First Contact Resolution (FCR) is the percentage of customer support inquiries that are fully resolved during the initial interaction without requiring any follow-up contacts, transfers, or escalations, serving as a key indicator of support efficiency and customer satisfaction.
First Contact Resolution is widely regarded as one of the most impactful metrics in customer support. When a customer reaches out with a question or issue and gets it completely resolved in a single interaction — no callbacks, no follow-up emails, no transfers — both the customer and the support team benefit. The customer gets what they need immediately, and the team avoids the cost and complexity of multiple touchpoints.
FCR matters because repeat contacts are expensive and frustrating. Every unresolved interaction generates at least one additional contact, doubling the cost. If that follow-up also fails, the cost triples. Research from the Service Quality Measurement Group found that for every 1% improvement in FCR, there is a 1% improvement in customer satisfaction. It is one of the few metrics with such a direct, linear relationship to satisfaction.

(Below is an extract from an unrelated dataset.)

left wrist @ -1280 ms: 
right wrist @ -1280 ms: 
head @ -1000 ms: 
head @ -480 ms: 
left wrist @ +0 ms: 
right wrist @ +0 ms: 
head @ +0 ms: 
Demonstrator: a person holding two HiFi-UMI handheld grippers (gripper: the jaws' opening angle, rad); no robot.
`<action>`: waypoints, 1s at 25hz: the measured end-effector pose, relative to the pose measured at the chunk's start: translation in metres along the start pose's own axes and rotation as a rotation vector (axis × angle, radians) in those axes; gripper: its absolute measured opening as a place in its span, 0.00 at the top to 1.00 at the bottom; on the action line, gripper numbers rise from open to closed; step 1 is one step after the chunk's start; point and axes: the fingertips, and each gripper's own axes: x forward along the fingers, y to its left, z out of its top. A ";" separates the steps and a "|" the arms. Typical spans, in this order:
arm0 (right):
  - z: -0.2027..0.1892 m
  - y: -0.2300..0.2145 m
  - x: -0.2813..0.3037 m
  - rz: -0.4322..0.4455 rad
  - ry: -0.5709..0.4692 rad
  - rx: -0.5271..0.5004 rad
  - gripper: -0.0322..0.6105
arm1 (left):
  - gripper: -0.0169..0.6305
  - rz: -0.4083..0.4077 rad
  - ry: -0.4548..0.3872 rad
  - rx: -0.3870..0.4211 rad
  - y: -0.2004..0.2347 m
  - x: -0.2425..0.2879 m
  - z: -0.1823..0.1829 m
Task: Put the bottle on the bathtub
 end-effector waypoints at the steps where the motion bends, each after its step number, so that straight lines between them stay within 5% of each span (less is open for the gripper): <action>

Several factors influence FCR rates. Agent knowledge and training are foundational — agents need to know the product deeply enough to resolve diverse issues. Access to information is equally critical — if agents must navigate multiple systems to find answers, resolution slows and accuracy drops. Empowerment matters too — agents who must seek approval for common actions (refunds, account changes) cannot resolve issues on first contact.
AI chatbots have a nuanced relationship with FCR. For routine questions with documented answers, AI achieves very high FCR rates because it can instantly retrieve and present the correct information. For complex issues that exceed the AI's capabilities, the initial AI interaction may not count as resolution, and the customer must be connected to an agent. The key is ensuring the handoff to an agent is seamless so the agent can resolve the issue on that second contact without requiring yet another follow-up.
Improving FCR requires a systematic approach: analyze the reasons for repeat contacts, expand the knowledge base to cover gaps, train agents on common multi-step resolutions, empower agents to take action without approval, and ensure AI escalations include complete context so agents can resolve immediately.
Calculate FCR as: (Issues resolved on first contact / Total issues) x 100. A good FCR rate for B2B SaaS support is 70-75%, with best-in-class teams achieving 80%+. Measure FCR by tracking whether a customer contacts support again about the same issue within 3-7 days. Alternatively, ask customers directly: "Was your issue resolved?" after the interaction. Segment FCR by channel, issue type, and agent to identify patterns. Track repeat contact rate (the inverse of FCR) to understand which topics most frequently require multiple interactions.
Corebee drives high first contact resolution rates through two mechanisms. First, the AI chatbot resolves routine questions completely on the first interaction by drawing accurate answers from your knowledge base. Second, when issues escalate to human agents, the shared inbox provides the full conversation history, customer context, and relevant knowledge base articles — equipping agents with everything they need to resolve the issue without further follow-up.
Learn MoreFirst response time (FRT) is the amount of time between when a customer submits a support request and when they receive the first meaningful reply from a support agent or AI system, excluding automated acknowledgment messages.
Customer Effort Score (CES) is a customer experience metric that measures how much effort a customer had to exert to resolve their issue, complete a transaction, or get their question answered, typically measured on a 1-7 scale from "very low effort" to "very high effort."
Average Handle Time (AHT) is a customer support metric that measures the average total duration of a customer interaction, including the time spent actively communicating with the customer, any hold time, and post-interaction work such as note-taking and ticket documentation.
CSAT (Customer Satisfaction) score is a metric that measures how satisfied customers are with a specific interaction, product, or service, typically collected through a post-interaction survey asking customers to rate their experience on a scale of 1-5 or 1-10.
A good FCR rate for B2B SaaS support is 70-75%, with best-in-class teams achieving 80% or higher. The benchmark varies by channel — chat and phone tend to have higher FCR than email because of real-time back-and-forth. AI chatbots can achieve 85%+ FCR for routine questions within their knowledge domain. Track FCR trends over time rather than comparing to external benchmarks.
FCR has one of the strongest correlations with customer satisfaction of any support metric. Research shows that for every 1% improvement in FCR, CSAT improves by approximately 1%. Customers who resolve their issue on the first contact are 2-3 times more likely to rate the experience positively. The relationship is intuitive — nobody enjoys having to contact support multiple times for the same issue.
Common causes of low FCR include knowledge gaps (agents lack information to resolve issues), insufficient agent empowerment (agents must seek approval for common actions), poor documentation (knowledge base does not cover frequent questions), complex product issues that genuinely require investigation, and inadequate tooling (agents must switch between multiple systems). Analyze your repeat contacts to identify the specific causes in your organization.